◆ YOUR TASK
Please report every line in the material below where the word "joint" is found.

◆ DATA SHOWN
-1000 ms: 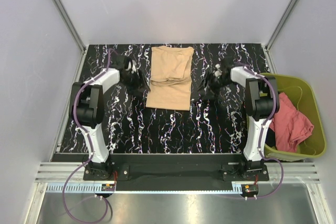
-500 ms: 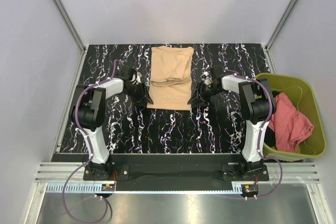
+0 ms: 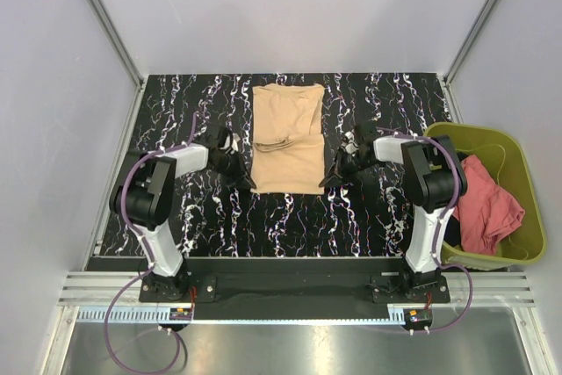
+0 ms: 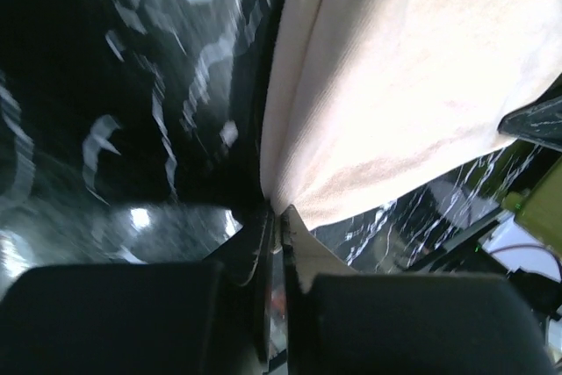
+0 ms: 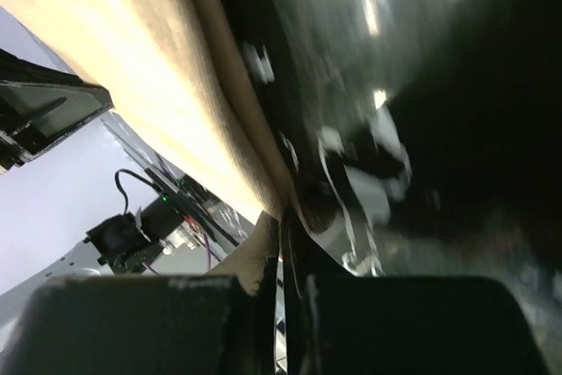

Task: Fold and stack the t-shirts
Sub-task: Fold the tshirt

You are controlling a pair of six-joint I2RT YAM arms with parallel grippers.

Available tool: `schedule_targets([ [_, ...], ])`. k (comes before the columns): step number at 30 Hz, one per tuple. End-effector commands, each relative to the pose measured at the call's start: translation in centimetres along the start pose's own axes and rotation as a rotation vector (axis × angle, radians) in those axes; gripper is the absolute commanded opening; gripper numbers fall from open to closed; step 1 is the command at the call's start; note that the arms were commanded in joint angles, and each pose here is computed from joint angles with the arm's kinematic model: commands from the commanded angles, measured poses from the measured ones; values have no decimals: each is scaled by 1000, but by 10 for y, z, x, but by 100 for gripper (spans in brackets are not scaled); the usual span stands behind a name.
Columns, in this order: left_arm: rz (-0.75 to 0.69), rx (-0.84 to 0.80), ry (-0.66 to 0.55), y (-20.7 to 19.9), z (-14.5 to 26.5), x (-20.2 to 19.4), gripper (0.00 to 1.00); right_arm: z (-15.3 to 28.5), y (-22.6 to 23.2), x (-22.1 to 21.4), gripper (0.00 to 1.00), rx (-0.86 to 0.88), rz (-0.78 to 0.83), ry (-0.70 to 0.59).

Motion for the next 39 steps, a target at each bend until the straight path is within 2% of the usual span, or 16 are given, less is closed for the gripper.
schedule_targets([
  [1, 14, 81, 26, 19, 0, -34, 5, 15, 4, -16, 0, -31, 6, -35],
  [3, 28, 88, 47, 26, 0, -53, 5, 21, 1, -29, 2, -43, 2, -35],
  [4, 16, 71, 35, 22, 6, -56, 8, 22, -3, -37, 11, -54, -5, -26],
  [5, 21, 71, 34, 23, 8, -60, 13, 26, 1, -37, 14, -49, 10, -38],
  [6, 23, 76, 43, 28, 9, -67, 33, 28, -1, -39, 18, -62, 14, -41],
  [7, 14, 79, 26, 28, 14, -66, 40, 31, 1, -36, 25, -67, 26, -54],
  [10, -26, 100, 4, 27, 19, -60, 55, 35, 3, -21, 38, -105, 69, -82],
  [11, -62, 96, -23, 19, 21, -47, 56, 36, 3, -15, 39, -118, 81, -92],
  [15, -113, 110, -29, 1, 17, -17, 54, 37, 8, 14, 41, -154, 131, -106],
  [17, -123, 98, -22, -12, 10, 0, 43, 35, 12, 32, 40, -167, 143, -111],
  [20, -104, 90, -20, -25, 9, 11, 33, 37, 17, 46, 34, -193, 150, -112],
  [24, -97, 60, -48, -39, 15, 15, 29, 37, 30, 56, 25, -153, 141, -119],
  [28, -75, 52, -30, -40, 8, 15, 31, 20, 35, 67, 17, -83, 94, -89],
  [29, -74, 50, -33, -42, 6, 19, 33, 17, 39, 71, 17, -60, 92, -88],
  [30, -67, 57, -27, -40, 2, 22, 39, 14, 40, 75, 17, -54, 76, -92],
  [39, 27, 32, -149, -42, 18, 86, 52, 7, 55, 137, 17, -27, 64, -183],
])
Point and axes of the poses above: each gripper's point midway between its finger pads, its own z axis back along the fingers, its own y axis along the line the jaws close on, x = y × z, the point moved 1 cm from there along z, back along the fingers, and after that the axes turned 6 degrees about z, right-handed, at the moved point
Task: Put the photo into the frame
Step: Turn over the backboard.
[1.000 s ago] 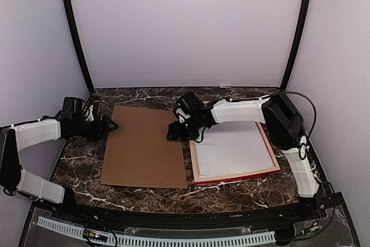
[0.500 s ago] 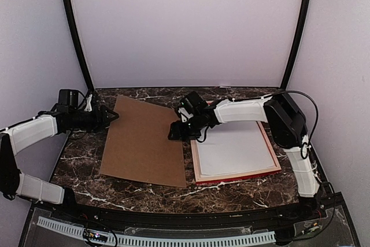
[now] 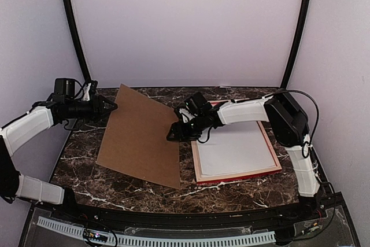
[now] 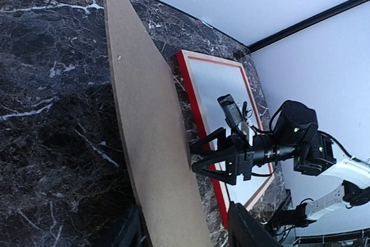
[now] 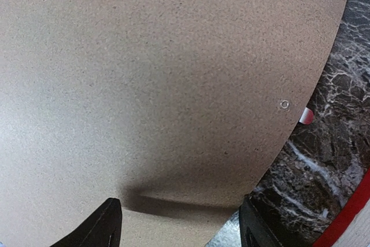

◆ RESPONSE FOR THIS EXERCISE
You are controlling a pair of six-joint I2RT YAM arms with parallel grippers.
Available tool: `schedule_targets([ [_, ...], ])`. k (comes before the columns): step number at 30 Hz, one per tuple. End-effector commands, each relative to the pose measured at the call's start: translation in centimetres along the start pose's own axes and rotation as a rotation vector (axis × angle, radians) in those axes; gripper is the absolute commanded opening; gripper numbers fall from open to closed; step 1 is the command at the call's start; note that the arms were commanded in joint angles, and each pose here is computed from joint angles with the arm's kinematic model: commands from the commanded angles, measured poses from the measured ones; values have no decimals: each is scaled by 1000, but by 10 for y, z, x, but by 100 for gripper (spans in brackets are not scaled); the usual span stands behind a name.

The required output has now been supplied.